Currently, he has stepped away from daily deadlines and is producing long-form stories as a reporter for the 207 magazine program on Channel 6 and Channel 2, collectively known as NewsCenter Maine. Carrigan says he’s lucky to have a role in this young-person profession. “To last over time,” he said, “people have to see you as authentic, genuine; to tell stories fairly, accurately, respectfully. That’s the key to longevity.”

Carrigan’s longevity has earned him a place in the Gold Circle Society of the Boston/New England Chapter of the National Academy of Television Arts and Sciences, the organization that honored him with two Emmy Awards during his career.

In 2015 Carrigan received an Emmy for a series on the 2014 candidates for Maine governor — Paul LePage, Mike Michaud, and Eliot Cutler — titled What Makes Them Run? In June 2023 he earned another for a story about inventor Alvin Lombard titled “Lombard’s Genius” featuring his famous steam log-hauler, and filmed at the Maine Forest and Logging Museum in Bradley.

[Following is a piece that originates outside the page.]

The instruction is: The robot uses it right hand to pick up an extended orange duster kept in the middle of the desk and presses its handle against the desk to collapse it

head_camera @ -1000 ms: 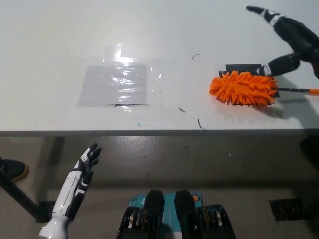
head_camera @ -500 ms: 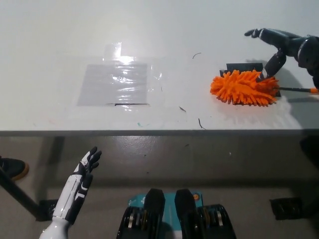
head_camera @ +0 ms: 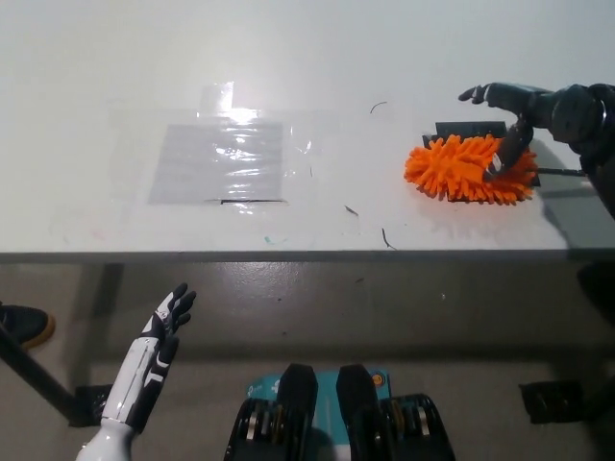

The Gold Circle Award, presented in December 2023, recognizes “reliable, valued, contributors and mentors” within the chapter who have 50 or more years “working in pursuit of our profession’s highest and most noble goals.” In nominating Carrigan for the award, retired NewsCenter Maine reporter and anchor Pat Callaghan said, “People across this state know Don Carrigan is not simply from Maine, but of Maine. That’s because of his deep roots in the community, particularly in the midcoast . . . It is safe to say he is one of the most trusted and respected reporters ever to hit the airwaves in Maine.”